Exercise description: Tally the lines below that contain "round". The number is the whole answer.

Stored entries:

☆ ☆ ☆ ☆

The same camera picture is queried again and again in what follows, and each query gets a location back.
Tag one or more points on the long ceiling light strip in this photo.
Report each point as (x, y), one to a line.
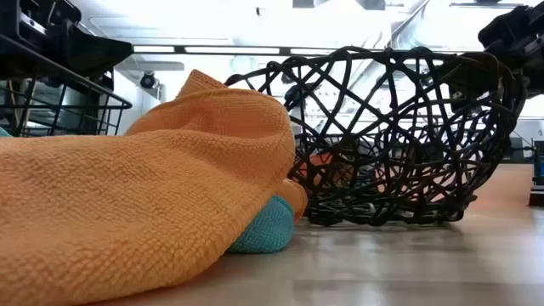
(231, 49)

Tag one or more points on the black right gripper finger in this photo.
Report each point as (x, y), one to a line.
(484, 81)

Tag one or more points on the round black ceiling spotlight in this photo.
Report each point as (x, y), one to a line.
(147, 80)

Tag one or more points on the blue and black device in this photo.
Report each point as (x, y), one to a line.
(537, 170)

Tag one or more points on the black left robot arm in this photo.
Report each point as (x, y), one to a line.
(17, 17)

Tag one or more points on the dark orange microfiber towel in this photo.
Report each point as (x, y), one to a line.
(323, 168)

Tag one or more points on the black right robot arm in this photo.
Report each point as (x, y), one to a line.
(536, 72)

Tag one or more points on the ceiling rail fixture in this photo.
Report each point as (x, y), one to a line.
(484, 4)

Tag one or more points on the dark ceiling panel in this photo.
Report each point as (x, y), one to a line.
(303, 3)
(370, 4)

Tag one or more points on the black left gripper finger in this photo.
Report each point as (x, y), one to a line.
(98, 53)

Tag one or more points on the small black ceiling sprinkler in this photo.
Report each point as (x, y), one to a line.
(258, 10)

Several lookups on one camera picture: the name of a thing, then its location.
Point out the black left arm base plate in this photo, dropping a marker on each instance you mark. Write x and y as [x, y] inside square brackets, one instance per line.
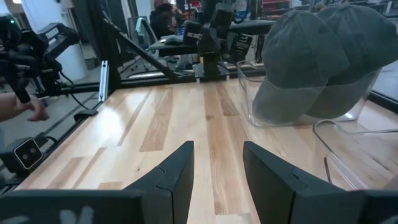
[214, 74]

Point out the olive green baseball cap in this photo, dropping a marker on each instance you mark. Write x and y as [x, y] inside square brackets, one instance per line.
[367, 37]

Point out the person's hand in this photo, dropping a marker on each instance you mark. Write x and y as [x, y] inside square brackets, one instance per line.
[35, 110]

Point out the silver metal bracket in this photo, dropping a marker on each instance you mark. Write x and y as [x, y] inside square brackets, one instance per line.
[103, 81]

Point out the clear plastic bin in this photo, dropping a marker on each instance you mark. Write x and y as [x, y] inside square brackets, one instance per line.
[342, 174]
[245, 93]

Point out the black frame clamp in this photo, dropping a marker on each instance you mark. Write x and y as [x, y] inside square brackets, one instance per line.
[85, 114]

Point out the person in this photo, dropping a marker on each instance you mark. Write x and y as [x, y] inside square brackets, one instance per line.
[161, 18]

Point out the person's forearm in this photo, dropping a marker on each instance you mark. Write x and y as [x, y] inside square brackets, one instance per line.
[7, 107]

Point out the small black table camera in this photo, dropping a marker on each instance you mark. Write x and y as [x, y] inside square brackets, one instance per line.
[26, 154]

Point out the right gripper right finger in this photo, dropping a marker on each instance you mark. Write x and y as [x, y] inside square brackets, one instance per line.
[311, 202]

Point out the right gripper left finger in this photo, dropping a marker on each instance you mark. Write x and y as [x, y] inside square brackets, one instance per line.
[93, 208]

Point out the teal green baseball cap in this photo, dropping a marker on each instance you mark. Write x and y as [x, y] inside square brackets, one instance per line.
[298, 56]

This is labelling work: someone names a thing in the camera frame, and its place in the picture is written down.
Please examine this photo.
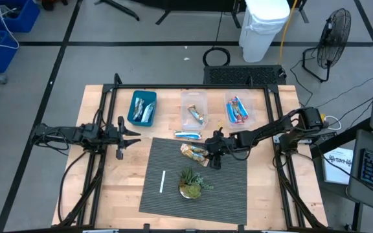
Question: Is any clear plastic bin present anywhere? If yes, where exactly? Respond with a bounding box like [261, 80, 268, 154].
[223, 89, 258, 129]
[180, 90, 209, 131]

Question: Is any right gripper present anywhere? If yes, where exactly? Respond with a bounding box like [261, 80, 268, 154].
[205, 127, 239, 170]

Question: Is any black perforated metal box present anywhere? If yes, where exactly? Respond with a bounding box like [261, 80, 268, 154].
[203, 64, 287, 86]

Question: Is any white and blue granola bar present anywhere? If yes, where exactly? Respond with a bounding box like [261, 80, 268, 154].
[173, 130, 203, 140]
[131, 96, 146, 122]
[140, 100, 157, 124]

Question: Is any blue Chewy granola bar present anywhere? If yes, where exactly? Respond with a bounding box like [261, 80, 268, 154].
[237, 95, 250, 120]
[231, 96, 244, 124]
[226, 99, 238, 125]

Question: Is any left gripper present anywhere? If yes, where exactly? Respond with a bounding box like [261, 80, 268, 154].
[106, 115, 142, 161]

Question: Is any grey woven placemat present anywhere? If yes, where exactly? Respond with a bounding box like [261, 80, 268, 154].
[139, 137, 249, 226]

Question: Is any yellow hanging cable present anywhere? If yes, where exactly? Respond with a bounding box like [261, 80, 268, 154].
[277, 0, 300, 65]

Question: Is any black coiled cable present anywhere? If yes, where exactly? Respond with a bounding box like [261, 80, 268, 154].
[201, 46, 232, 67]

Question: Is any succulent plant in black pot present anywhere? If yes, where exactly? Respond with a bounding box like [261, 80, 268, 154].
[177, 166, 215, 200]

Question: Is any white printed paper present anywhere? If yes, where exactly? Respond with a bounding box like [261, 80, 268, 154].
[321, 147, 355, 186]

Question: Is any white tape strip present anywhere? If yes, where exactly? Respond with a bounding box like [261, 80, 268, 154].
[159, 170, 167, 194]

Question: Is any white trash can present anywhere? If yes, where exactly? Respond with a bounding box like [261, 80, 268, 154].
[238, 0, 291, 64]

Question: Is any black floor fan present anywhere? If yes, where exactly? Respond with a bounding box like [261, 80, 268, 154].
[301, 8, 352, 83]

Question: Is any black divider panel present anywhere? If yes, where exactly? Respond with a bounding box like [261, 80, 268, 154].
[94, 0, 310, 29]

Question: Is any teal plastic bin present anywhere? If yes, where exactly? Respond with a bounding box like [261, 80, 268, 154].
[126, 89, 158, 128]

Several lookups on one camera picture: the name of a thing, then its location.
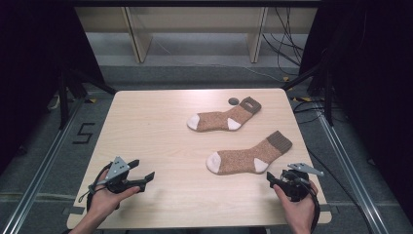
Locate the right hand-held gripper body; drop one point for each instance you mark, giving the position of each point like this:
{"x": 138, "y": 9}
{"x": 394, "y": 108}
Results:
{"x": 295, "y": 187}

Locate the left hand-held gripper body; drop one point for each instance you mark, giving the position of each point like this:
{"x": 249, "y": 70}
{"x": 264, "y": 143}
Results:
{"x": 117, "y": 169}

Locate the brown sock with plain cuff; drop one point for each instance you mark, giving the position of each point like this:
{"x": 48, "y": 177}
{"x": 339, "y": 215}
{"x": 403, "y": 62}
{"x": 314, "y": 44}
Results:
{"x": 246, "y": 157}

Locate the brown sock with cuff label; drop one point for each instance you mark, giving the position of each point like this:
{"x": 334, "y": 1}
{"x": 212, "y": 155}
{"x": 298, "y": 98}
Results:
{"x": 220, "y": 119}

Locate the person's right hand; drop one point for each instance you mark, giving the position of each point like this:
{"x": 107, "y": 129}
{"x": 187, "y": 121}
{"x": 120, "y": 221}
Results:
{"x": 300, "y": 211}

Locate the person's left hand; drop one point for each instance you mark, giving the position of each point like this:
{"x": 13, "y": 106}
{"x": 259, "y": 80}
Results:
{"x": 104, "y": 201}

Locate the dark round table grommet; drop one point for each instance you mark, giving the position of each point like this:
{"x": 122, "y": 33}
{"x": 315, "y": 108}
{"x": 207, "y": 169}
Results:
{"x": 233, "y": 101}

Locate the black metal stand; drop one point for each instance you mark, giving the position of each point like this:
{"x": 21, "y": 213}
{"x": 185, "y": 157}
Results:
{"x": 63, "y": 97}
{"x": 328, "y": 97}

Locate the black curtain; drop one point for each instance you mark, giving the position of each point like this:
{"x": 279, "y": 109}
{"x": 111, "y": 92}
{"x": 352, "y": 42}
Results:
{"x": 373, "y": 81}
{"x": 29, "y": 65}

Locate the light wooden shelf unit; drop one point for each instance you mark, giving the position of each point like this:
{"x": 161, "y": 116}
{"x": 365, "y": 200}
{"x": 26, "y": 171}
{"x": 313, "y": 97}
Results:
{"x": 195, "y": 19}

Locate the grey table corner bracket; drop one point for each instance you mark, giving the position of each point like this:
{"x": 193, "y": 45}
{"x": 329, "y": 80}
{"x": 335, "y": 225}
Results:
{"x": 74, "y": 210}
{"x": 328, "y": 208}

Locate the aluminium floor rail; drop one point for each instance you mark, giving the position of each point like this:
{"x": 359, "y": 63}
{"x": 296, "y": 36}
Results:
{"x": 350, "y": 175}
{"x": 45, "y": 165}

☆ ☆ ☆ ☆

Reply: 2